Die Betriebsprüfung erachtet den Übergang der Preisgefahr bei der Übergabe der Ware (spätestens ab Gebrauch der Ware) als verwirklicht. Die Preisgefahr geht an das Unternehmen nur mehr dadurch zurück, dass der Kunde die ungebrauchte Ware innerhalb der Probefrist zurücksendet (auflösend bedingter Kauf). Diese Beurteilung wird u.a. auch auf die Aussage der Geschäftsleitung während der Schlussbesprechung am 30.4.1996 gestützt, dass eine Ware, die nach Übernahme des Käufers bei diesem 'zufällig untergeht', bezahlt werden muss.

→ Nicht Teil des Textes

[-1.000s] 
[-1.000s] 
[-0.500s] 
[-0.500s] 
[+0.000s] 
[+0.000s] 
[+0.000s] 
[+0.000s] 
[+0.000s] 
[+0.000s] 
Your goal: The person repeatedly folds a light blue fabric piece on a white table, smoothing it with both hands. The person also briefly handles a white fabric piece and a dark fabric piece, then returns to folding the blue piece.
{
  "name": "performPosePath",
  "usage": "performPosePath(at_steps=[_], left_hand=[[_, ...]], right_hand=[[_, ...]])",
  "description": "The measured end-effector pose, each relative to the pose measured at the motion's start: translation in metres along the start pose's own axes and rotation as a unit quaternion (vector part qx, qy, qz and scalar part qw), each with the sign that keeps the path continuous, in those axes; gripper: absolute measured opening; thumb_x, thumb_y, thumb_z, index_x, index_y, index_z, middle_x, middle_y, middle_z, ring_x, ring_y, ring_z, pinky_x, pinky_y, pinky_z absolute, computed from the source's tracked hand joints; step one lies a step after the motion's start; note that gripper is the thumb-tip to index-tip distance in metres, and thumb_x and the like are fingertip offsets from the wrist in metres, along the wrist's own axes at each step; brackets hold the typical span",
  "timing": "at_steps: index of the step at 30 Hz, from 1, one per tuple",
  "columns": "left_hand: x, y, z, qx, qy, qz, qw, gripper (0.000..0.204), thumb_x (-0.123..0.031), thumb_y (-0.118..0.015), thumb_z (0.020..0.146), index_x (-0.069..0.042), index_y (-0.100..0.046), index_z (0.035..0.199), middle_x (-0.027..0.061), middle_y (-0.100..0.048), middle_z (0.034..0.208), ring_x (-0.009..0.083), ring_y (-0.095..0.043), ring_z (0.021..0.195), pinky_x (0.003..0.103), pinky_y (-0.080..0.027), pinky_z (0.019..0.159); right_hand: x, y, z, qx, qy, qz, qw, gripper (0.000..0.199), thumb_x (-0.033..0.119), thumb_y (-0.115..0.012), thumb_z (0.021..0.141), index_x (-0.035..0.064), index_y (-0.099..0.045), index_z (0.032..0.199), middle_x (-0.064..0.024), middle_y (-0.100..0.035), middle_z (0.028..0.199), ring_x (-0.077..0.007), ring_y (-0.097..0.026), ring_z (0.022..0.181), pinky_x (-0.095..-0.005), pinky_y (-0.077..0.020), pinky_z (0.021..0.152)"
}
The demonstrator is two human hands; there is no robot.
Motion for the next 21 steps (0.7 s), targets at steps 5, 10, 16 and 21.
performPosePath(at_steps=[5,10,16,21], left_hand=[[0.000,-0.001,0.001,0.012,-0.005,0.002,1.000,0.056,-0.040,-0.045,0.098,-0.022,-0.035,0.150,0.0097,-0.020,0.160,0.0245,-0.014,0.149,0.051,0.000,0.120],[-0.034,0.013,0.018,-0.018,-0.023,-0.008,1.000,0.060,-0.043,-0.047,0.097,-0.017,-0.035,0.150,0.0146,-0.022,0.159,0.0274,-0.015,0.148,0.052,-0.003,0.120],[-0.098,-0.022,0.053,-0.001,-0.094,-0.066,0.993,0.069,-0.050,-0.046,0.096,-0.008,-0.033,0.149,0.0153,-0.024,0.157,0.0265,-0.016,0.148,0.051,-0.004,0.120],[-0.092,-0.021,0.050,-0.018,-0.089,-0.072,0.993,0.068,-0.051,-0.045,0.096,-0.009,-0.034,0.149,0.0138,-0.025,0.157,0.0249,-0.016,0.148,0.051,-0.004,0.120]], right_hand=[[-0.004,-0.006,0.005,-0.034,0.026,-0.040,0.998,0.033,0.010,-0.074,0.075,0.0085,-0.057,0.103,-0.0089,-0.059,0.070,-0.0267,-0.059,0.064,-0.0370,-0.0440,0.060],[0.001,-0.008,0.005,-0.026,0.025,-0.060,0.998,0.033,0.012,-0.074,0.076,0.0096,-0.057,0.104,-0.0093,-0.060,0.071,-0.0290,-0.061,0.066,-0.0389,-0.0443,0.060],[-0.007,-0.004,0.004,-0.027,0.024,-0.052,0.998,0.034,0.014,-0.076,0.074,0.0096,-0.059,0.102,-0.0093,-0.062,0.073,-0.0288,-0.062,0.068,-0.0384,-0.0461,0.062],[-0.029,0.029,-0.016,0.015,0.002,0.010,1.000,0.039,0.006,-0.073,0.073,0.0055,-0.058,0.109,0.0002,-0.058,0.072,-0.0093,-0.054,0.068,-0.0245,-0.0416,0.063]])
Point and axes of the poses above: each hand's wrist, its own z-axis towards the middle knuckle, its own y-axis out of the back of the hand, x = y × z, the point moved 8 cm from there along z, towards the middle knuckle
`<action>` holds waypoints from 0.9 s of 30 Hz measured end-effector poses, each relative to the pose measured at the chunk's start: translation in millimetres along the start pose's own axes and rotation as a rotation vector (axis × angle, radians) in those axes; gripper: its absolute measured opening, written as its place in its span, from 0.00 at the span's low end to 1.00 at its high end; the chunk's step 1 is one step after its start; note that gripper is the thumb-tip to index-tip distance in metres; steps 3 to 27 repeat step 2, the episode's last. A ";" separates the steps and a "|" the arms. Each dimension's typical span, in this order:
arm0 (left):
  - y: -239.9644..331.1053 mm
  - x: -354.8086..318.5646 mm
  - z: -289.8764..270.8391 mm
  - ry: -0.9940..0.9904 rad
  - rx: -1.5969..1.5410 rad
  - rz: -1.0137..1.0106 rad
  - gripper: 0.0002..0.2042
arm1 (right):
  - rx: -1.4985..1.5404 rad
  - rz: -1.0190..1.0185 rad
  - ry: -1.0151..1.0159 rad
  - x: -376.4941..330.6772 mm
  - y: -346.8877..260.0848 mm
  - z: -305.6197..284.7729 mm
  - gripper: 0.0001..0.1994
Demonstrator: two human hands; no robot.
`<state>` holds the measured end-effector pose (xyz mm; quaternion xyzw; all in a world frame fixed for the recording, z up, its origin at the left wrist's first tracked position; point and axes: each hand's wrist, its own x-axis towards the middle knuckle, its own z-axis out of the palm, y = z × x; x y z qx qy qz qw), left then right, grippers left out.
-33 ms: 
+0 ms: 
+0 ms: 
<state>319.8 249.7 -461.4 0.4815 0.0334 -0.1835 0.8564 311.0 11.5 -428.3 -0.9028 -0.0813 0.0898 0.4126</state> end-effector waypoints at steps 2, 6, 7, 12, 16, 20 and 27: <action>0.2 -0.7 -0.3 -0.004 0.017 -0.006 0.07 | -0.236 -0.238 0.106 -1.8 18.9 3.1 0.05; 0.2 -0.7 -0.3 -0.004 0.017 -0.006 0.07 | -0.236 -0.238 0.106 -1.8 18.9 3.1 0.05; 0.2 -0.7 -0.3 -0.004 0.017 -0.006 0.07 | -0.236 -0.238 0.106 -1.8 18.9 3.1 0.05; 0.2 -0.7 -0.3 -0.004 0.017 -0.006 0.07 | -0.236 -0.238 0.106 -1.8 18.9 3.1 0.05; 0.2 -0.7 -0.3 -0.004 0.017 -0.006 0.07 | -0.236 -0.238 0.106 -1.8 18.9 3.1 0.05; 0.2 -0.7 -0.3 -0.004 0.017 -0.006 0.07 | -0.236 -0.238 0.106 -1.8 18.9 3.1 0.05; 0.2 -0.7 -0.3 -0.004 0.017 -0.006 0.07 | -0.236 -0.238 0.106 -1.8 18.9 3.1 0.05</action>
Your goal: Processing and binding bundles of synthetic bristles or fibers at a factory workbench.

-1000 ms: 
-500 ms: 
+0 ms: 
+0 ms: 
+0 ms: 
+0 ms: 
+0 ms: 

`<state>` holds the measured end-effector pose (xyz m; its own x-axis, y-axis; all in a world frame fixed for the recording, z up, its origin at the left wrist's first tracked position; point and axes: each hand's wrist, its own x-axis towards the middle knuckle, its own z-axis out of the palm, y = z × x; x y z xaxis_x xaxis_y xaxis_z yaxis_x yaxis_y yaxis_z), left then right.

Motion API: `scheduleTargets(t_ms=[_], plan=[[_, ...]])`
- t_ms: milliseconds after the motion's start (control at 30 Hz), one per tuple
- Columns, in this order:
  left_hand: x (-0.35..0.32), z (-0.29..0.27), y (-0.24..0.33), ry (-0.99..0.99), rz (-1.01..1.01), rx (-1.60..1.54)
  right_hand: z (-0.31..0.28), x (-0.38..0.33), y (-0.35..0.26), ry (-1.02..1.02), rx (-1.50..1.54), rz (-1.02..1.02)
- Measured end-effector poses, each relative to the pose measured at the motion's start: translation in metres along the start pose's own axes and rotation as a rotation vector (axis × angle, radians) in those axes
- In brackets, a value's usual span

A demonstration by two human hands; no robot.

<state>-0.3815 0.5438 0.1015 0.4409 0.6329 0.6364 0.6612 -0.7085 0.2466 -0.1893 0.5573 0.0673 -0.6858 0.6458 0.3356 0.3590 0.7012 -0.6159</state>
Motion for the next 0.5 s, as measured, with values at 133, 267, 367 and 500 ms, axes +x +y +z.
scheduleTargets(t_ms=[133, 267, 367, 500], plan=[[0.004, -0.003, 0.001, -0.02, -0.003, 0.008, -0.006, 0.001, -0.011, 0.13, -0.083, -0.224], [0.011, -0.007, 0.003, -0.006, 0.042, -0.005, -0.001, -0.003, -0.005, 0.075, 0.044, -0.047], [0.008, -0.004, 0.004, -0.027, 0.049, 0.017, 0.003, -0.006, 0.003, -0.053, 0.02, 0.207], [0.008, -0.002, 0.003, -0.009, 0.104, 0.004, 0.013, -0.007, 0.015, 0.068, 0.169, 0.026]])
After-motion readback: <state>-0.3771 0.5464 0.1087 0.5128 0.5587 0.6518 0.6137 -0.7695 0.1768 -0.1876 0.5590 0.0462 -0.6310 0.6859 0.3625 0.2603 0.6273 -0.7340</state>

Die Betriebsprüfung erkennt grundsätzlich die Rückstellung für Warenretouren nicht als Schuldposition für die Ermittlung des Einheitswertes des Betriebsvermögens an, kann sich aber der Argumentation anschließen, dass Waren im Wert von ca. 10 % der Rückstellung als auf dem Postweg befindlich bereits als Verbindlichkeit des Unternehmens anzusehen sind."
Das Finanzamt folgte der Betriebsprüfung und erließ nach Wiederaufnahme der abgeschlossenen Verfahren entsprechende Sachbescheide.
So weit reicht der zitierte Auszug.